The problem -
Return the stretch from the line with "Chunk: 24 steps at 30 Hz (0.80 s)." through the line with "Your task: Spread" in the data below, character for character, skipping all pictures.

Information -

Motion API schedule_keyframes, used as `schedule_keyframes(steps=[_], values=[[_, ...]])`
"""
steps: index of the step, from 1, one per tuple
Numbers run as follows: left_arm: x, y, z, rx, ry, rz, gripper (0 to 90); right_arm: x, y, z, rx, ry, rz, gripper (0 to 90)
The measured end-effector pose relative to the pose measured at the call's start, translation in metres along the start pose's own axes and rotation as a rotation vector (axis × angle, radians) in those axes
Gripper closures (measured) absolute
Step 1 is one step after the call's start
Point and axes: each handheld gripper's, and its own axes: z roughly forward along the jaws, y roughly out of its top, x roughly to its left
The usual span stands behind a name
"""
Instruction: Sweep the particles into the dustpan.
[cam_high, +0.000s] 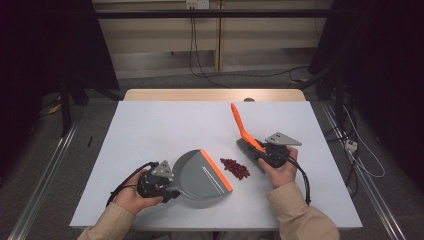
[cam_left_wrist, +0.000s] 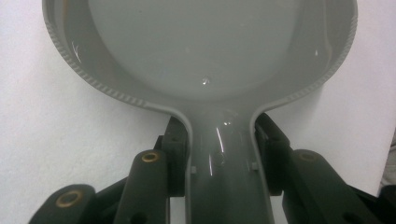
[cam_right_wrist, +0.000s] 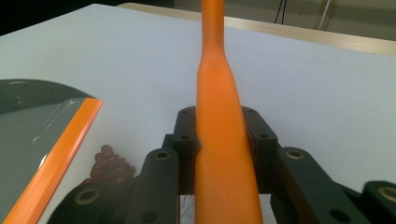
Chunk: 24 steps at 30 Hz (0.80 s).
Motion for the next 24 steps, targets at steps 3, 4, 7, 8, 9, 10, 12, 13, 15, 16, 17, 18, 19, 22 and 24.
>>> schedule_keyframes(steps=[3, 4, 7, 8, 9, 10, 12, 13, 15, 16, 17, 18, 19, 22, 24], values=[[-0.001, 0.001, 0.002, -0.003, -0.001, -0.002, 63.8, 0.001, 0.000, -0.002, 0.015, 0.011, -0.008, 70.9], [-0.001, 0.001, 0.002, 0.003, -0.003, 0.005, 63.8, 0.001, 0.001, -0.002, 0.025, 0.009, -0.009, 70.7], [-0.001, 0.002, 0.003, 0.005, -0.016, 0.010, 63.8, 0.003, 0.002, -0.004, 0.040, 0.018, -0.002, 68.9], [-0.001, 0.002, 0.003, 0.009, -0.011, 0.016, 63.8, 0.004, 0.002, -0.004, 0.050, 0.017, -0.012, 67.5], [-0.003, 0.003, 0.003, 0.018, 0.005, 0.016, 63.8, 0.005, 0.003, -0.004, 0.059, 0.018, -0.016, 65.8], [-0.003, 0.002, 0.005, -0.016, -0.019, -0.017, 63.8, 0.007, 0.004, -0.004, 0.063, 0.020, -0.020, 65.6], [-0.004, 0.003, 0.006, -0.020, -0.022, -0.019, 63.8, 0.009, 0.006, -0.006, 0.079, 0.013, -0.041, 65.3], [-0.005, 0.004, 0.006, -0.017, -0.023, -0.015, 63.8, 0.010, 0.007, -0.007, 0.074, 0.012, -0.044, 65.4], [-0.003, 0.006, 0.007, 0.007, -0.025, 0.022, 63.8, 0.011, 0.009, -0.008, 0.079, 0.010, -0.050, 64.7], [-0.004, 0.007, 0.007, 0.022, -0.008, 0.032, 63.8, 0.012, 0.010, -0.009, 0.080, 0.010, -0.052, 64.4], [-0.003, 0.007, 0.008, 0.016, -0.030, 0.036, 63.8, 0.012, 0.011, -0.010, 0.080, 0.008, -0.055, 64.3], [-0.004, 0.008, 0.009, 0.006, -0.032, 0.032, 63.8, 0.012, 0.013, -0.010, 0.075, 0.010, -0.052, 63.6], [-0.005, 0.009, 0.008, 0.023, -0.015, 0.040, 63.8, 0.011, 0.014, -0.011, 0.071, 0.012, -0.051, 63.7], [-0.005, 0.009, 0.011, 0.013, -0.049, 0.035, 63.8, 0.011, 0.015, -0.012, 0.081, -0.002, -0.059, 67.8], [-0.006, 0.010, 0.011, 0.021, -0.036, 0.039, 63.8, 0.010, 0.013, -0.011, 0.096, -0.001, -0.070, 70.4]])
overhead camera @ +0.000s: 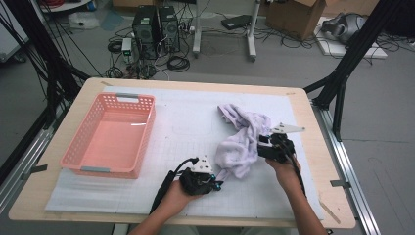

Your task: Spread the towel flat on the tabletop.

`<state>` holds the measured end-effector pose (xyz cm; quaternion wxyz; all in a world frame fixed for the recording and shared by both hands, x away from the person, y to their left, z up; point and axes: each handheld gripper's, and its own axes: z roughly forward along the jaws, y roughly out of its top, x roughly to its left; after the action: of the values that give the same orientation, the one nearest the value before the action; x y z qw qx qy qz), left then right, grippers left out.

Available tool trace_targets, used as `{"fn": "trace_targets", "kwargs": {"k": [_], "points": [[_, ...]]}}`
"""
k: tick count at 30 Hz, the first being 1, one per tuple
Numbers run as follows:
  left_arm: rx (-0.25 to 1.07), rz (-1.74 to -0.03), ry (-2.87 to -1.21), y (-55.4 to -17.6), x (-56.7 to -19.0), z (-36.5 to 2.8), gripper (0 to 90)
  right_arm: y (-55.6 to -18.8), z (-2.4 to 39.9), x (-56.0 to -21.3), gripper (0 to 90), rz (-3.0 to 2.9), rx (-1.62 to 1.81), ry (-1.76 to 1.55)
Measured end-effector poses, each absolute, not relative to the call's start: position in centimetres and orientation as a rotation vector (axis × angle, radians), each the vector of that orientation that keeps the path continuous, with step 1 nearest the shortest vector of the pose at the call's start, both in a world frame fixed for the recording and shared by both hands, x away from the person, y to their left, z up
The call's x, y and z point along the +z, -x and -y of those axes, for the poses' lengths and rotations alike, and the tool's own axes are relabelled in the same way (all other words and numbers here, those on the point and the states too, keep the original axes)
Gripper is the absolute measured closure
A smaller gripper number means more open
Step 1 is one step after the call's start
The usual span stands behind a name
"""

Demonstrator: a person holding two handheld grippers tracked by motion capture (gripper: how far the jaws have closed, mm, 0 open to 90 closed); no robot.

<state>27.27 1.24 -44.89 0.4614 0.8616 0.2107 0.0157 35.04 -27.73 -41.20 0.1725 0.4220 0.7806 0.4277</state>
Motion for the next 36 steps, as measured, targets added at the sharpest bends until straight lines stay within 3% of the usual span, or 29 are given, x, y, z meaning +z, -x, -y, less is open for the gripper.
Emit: {"fn": "trace_targets", "kwargs": {"k": [4, 5, 8, 11, 14, 18, 23, 26, 27, 30, 31, 36], "points": [[0.044, -0.532, -2.105, -27.0, -44.9, -1.8, 82.1, -37.3, 24.0, -41.0, 53.6, -2.272, 1.139, -1.131], [0.043, -0.546, -2.090, -27.1, -44.9, -2.1, 76.8, -37.9, 23.2, -41.1, 53.5, -2.291, 1.116, -1.125], [0.066, -0.586, -2.030, -27.3, -44.2, -3.4, 48.7, -38.4, 22.4, -41.2, 54.1, -2.298, 1.131, -1.120], [0.141, -0.619, -1.932, -27.7, -43.0, -5.4, 37.2, -37.4, 23.7, -40.2, 54.6, -2.244, 1.201, -1.119], [0.225, -0.687, -1.829, -28.6, -42.0, -7.7, 36.6, -36.0, 25.4, -39.4, 57.9, -2.201, 1.227, -1.109], [0.271, -0.769, -1.808, -29.9, -42.2, -8.8, 38.6, -34.3, 27.0, -39.5, 63.6, -2.208, 1.285, -1.118], [0.318, -0.776, -1.796, -30.6, -42.8, -8.6, 40.9, -33.4, 25.1, -40.3, 52.0, -2.281, 1.371, -1.057], [0.316, -0.787, -1.787, -30.8, -42.9, -8.6, 40.2, -33.8, 23.2, -40.9, 51.0, -2.333, 1.337, -1.038], [0.320, -0.785, -1.788, -30.8, -42.9, -8.7, 40.2, -34.0, 22.6, -41.3, 52.6, -2.348, 1.316, -1.041], [0.319, -0.788, -1.774, -30.7, -42.8, -8.8, 40.2, -34.4, 22.0, -42.1, 79.3, -2.407, 1.272, -1.061], [0.320, -0.789, -1.773, -30.7, -42.8, -8.8, 40.2, -34.2, 22.2, -41.9, 82.8, -2.416, 1.269, -1.054], [0.319, -0.791, -1.777, -30.7, -43.1, -8.7, 40.8, -32.2, 25.0, -40.0, 84.4, -2.311, 1.326, -0.997]]}}
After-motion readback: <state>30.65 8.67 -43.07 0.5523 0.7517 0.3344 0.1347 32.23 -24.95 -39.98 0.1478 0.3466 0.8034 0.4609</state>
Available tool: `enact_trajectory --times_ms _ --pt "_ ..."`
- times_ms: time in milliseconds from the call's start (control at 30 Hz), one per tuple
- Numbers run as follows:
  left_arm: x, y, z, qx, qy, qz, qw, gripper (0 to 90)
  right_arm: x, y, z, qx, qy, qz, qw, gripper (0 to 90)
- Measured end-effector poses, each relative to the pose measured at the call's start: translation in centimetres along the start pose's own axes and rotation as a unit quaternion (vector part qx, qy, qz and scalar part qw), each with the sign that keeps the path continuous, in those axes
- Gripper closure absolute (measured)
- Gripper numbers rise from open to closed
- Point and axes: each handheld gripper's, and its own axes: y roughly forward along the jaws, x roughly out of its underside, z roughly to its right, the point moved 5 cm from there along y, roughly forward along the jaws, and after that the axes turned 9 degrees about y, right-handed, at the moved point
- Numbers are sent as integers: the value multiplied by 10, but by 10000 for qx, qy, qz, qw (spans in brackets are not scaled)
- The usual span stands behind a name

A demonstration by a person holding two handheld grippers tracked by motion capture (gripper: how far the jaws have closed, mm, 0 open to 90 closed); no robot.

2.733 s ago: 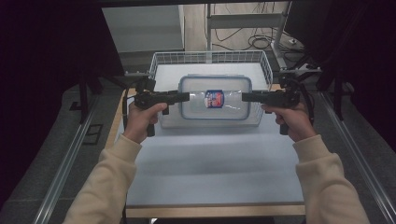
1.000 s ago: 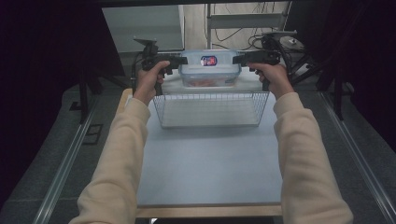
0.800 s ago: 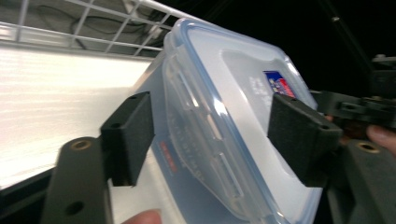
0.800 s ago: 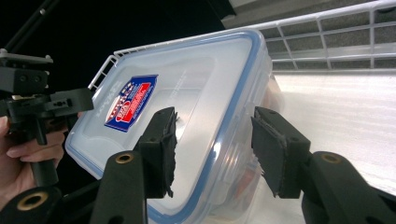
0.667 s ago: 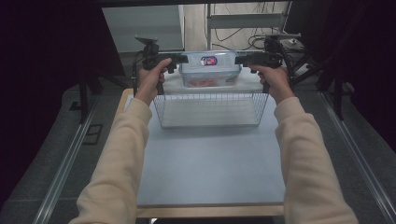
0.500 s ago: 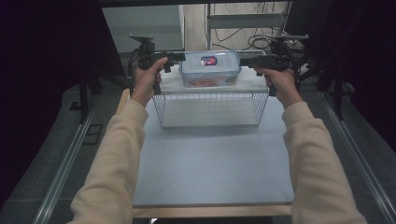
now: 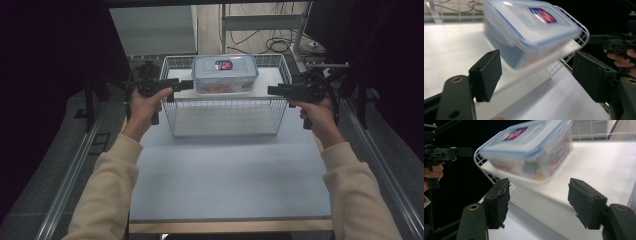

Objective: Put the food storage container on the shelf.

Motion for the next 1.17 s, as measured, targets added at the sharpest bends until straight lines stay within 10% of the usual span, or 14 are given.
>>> enact_trajectory --times_ms 600,1167 --pt "145 -27 41 0 375 -254 9990 235 138 -20 12 70 -731 -383 9966 284" --pt "171 -15 40 143 344 -515 9980 228 161 -13 20 151 -757 -232 9967 215"
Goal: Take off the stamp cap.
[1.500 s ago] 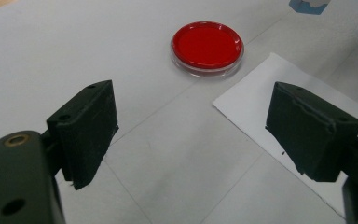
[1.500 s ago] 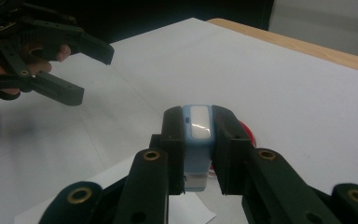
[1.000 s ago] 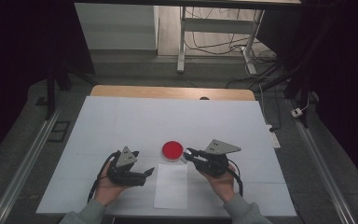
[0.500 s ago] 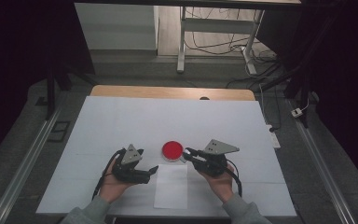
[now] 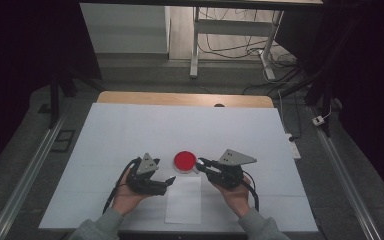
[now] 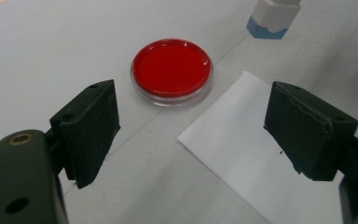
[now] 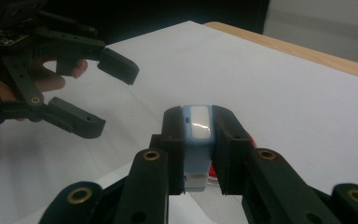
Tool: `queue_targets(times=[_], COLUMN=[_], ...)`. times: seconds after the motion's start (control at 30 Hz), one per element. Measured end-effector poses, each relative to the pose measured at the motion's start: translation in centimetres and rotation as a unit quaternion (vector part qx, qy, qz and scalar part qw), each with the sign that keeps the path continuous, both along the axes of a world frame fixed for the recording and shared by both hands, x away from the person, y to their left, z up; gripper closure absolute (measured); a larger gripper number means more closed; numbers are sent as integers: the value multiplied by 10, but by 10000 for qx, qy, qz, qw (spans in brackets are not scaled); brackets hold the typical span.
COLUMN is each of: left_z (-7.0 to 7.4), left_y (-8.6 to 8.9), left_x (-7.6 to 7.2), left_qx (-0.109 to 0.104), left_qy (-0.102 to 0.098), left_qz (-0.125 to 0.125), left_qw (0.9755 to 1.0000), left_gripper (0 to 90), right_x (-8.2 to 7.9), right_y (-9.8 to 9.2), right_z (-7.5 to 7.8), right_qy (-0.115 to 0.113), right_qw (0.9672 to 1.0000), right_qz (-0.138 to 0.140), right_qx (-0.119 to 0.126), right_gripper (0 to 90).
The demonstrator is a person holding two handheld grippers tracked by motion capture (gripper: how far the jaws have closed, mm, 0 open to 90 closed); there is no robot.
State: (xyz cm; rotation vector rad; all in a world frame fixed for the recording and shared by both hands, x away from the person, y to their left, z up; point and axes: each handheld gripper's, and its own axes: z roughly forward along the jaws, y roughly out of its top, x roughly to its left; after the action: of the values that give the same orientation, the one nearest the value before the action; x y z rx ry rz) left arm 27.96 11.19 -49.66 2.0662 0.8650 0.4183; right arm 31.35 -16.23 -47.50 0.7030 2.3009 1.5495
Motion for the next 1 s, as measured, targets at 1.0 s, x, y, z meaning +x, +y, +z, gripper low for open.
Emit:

Task solution -
Chunk: 24 steps at 30 Hz (0.80 s).
Motion for the next 24 steps, targets at steps 3, 4, 7, 8, 9, 10, 12, 13, 15, 16, 17, 18, 19, 22 and 24.
>>> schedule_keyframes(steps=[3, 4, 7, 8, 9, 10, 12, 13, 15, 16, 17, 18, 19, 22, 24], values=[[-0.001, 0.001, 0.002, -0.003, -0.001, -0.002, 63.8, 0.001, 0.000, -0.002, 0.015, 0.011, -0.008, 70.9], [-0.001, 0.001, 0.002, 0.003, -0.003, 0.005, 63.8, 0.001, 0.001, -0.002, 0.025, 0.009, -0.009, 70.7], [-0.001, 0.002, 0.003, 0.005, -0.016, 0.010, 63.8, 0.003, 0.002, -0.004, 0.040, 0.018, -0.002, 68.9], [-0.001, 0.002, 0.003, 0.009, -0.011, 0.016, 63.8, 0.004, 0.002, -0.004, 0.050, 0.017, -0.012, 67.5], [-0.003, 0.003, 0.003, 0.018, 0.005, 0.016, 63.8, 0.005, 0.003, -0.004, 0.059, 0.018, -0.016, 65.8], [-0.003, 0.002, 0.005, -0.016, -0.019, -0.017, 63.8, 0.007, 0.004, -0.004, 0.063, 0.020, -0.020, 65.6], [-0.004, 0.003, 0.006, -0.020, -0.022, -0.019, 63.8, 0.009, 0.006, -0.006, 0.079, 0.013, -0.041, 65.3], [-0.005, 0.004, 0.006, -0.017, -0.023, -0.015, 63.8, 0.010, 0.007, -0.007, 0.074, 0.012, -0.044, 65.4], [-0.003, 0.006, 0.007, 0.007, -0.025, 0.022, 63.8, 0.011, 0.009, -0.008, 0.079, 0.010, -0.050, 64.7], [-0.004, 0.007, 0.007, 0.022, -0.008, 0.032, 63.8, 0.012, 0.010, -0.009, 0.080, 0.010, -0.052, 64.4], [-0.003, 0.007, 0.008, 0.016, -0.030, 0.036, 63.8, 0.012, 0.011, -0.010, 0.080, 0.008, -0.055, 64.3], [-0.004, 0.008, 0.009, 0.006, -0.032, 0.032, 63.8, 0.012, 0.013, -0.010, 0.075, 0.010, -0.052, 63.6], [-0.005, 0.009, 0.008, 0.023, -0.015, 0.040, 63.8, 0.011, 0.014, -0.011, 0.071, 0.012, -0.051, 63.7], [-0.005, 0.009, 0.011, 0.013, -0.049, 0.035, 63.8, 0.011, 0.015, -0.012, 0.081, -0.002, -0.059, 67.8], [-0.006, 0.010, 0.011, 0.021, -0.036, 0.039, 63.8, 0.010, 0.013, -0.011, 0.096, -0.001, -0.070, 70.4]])
overhead camera @ +0.000s: 

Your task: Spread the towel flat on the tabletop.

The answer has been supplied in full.